Selon Libération, la présence d’une banderole aux slogans « Remigration » à proximité de la basilique cathédrale de Saint-Denis, début juin 2026, a déclenché une polémique autour de l’utilisation politique du patrimoine historique. Nicolas Matyjasik, en charge depuis 2025 de la reconstruction de la flèche et de la tour nord du monument, y voit une tentative de confiscation de l’histoire au service d’une idéologie d’extrême droite. Une situation qui illustre les tensions croissantes autour des symboles religieux et historiques dans le débat public.
Ce qu'il faut retenir
- Nicolas Matyjasik, historien et architecte, supervise la restauration de la flèche et de la tour nord de la basilique de Saint-Denis depuis 2025.
- Une banderole portant le mot d’ordre « Remigration » a été déployée près du monument début juin 2026.
- Matyjasik dénonce une « confiscation de l’histoire » pour servir une rhétorique d’extrême droite.
- La basilique de Saint-Denis, nécropole des rois de France, est un symbole historique et religieux majeur.
Une restauration en cours depuis plus d’un an
Depuis 2025, Nicolas Matyjasik coordonne les travaux de reconstruction de la flèche et de la tour nord de la basilique cathédrale de Saint-Denis. Ce projet, inscrit dans le cadre d’un vaste plan de restauration du monument classé au patrimoine mondial de l’UNESCO, mobilise des compétences à la fois architecturales, historiques et techniques. « On travaille sur un édifice qui a façonné l’identité nationale, explique-t-il à Libération. Chaque pierre, chaque élément décoratif porte l’empreinte de huit siècles d’histoire de France. »
La banderole « Remigration » : un symbole politique instrumentalisé
Début juin 2026, une banderole aux slogans « Remigration » a été déployée à proximité immédiate de la basilique. Le terme, central dans le discours de certains mouvements d’extrême droite, a rapidement été interprété comme une provocation politique visant à associer le monument à une idéologie controversée. Nicolas Matyjasik n’a pas tardé à réagir, dénonçant une « récupération » du site à des fins partisanes. « On ne peut pas utiliser l’histoire de France et son patrimoine comme un faire-valoir pour des idées qui n’ont rien à voir avec la réalité historique et culturelle de ce lieu », a-t-il affirmé.

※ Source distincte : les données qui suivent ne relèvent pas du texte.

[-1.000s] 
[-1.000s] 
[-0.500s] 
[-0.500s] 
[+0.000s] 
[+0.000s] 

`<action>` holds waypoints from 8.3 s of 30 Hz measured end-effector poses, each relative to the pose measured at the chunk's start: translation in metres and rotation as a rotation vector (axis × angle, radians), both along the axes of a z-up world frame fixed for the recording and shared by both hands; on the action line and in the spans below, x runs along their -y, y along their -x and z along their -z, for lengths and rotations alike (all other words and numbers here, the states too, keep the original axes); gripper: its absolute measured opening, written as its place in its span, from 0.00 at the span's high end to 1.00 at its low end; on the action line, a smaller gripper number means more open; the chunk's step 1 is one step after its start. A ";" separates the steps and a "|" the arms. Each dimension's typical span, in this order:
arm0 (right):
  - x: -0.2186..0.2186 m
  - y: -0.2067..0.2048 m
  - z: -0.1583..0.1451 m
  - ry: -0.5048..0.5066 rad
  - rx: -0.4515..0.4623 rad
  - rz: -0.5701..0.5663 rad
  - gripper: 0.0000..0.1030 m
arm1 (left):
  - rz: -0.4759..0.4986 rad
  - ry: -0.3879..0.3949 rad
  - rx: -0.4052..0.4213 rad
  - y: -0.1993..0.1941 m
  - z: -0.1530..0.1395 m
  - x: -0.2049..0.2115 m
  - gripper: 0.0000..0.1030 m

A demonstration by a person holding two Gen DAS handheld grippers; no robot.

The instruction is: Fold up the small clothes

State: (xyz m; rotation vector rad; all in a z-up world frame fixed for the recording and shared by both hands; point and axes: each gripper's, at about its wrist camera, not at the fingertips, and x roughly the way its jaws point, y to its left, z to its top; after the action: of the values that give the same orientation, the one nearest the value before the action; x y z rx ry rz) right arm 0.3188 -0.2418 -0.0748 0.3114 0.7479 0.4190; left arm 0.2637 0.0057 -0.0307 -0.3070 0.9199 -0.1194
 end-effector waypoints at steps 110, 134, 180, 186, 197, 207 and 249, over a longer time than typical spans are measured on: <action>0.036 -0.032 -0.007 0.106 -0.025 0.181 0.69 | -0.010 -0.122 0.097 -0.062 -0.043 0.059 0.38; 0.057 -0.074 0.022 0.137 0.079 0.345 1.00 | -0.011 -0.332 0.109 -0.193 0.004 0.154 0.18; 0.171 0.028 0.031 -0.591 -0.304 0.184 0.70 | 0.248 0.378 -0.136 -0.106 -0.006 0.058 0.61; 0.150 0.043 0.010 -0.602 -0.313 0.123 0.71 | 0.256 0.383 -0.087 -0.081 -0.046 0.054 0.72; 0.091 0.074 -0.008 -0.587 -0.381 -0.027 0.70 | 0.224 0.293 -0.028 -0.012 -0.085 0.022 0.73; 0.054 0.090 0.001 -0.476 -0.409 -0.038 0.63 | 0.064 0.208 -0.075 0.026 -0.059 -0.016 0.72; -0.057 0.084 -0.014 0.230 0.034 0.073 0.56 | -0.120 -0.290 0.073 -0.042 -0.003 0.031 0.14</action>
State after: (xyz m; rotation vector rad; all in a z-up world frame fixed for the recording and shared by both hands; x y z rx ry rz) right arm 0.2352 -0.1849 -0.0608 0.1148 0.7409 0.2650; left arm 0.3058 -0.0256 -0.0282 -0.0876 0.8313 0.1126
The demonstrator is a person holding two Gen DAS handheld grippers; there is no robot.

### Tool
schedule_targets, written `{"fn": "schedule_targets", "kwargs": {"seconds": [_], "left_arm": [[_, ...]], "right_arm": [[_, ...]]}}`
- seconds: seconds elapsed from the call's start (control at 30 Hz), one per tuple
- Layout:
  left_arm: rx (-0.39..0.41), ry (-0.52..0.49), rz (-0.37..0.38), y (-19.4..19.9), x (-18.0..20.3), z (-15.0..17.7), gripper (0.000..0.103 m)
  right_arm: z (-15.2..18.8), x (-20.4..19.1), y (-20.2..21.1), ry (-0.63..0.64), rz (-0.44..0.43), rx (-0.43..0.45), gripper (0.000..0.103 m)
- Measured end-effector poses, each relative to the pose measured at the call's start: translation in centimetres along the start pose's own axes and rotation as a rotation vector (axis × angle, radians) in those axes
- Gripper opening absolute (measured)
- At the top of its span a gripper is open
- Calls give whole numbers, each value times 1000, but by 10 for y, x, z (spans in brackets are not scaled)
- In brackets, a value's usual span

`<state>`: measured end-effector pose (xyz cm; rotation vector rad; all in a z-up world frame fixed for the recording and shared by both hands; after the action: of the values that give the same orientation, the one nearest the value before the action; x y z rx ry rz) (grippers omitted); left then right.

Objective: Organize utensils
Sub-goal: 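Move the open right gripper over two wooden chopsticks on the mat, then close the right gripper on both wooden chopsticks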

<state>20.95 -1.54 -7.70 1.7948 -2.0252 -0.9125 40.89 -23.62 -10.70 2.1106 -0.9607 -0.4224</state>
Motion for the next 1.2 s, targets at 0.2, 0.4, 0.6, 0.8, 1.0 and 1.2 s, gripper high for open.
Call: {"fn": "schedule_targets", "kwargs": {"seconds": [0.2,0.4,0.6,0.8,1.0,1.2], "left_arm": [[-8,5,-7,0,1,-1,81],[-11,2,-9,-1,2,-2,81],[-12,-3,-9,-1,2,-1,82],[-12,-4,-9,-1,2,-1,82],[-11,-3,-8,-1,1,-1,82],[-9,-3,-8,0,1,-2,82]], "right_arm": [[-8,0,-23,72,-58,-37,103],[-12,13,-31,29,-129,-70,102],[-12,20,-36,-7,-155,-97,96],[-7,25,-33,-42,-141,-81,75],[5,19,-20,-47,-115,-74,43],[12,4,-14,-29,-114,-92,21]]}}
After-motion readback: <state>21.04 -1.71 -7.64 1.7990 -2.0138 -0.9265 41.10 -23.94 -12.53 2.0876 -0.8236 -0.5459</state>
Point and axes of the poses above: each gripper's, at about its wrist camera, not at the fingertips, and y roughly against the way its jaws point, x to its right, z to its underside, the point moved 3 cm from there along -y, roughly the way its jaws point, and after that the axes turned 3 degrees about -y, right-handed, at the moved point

Un patrimoine entre mémoire et instrumentalisation
La basilique Saint-Denis, fondée au VIIe siècle et devenue nécropole royale au Moyen Âge, incarne un lieu de mémoire nationale. Son architecture gothique, ses vitraux et ses gisants en font un symbole à la fois religieux, politique et culturel. Pour l’historien, l’enjeu dépasse la simple polémique : « Ce qui se joue ici, c’est la capacité à préserver la complexité historique de ce lieu. La basilique ne peut être réduite à un simple décor pour des combats idéologiques. »
Le choix du timing de l’affichage de la banderole, en pleine période de travaux, interroge. « On est en train de redonner vie à ce monument, et en parallèle, on tente de l’associer à des discours qui n’ont rien à voir avec sa vocation première », poursuit Matyjasik. Selon lui, cette initiative s’inscrit dans une stratégie plus large de « réécriture » de l’histoire nationale.
Contacté par Libération, la mairie de Saint-Denis n’a pas encore réagi officiellement à l’événement. De son côté, la préfecture de Seine-Saint-Denis a indiqué « prendre la situation au sérieux » sans préciser les suites judiciaires éventuelles.
La basilique Saint-Denis est le premier édifice de style gothique au monde et a servi de nécropole royale pendant près de huit siècles. Elle abrite les tombes de figures majeures de l’histoire de France, comme Louis XVI ou Marie-Antoinette, et incarne ainsi un patrimoine à la fois religieux, politique et architectural.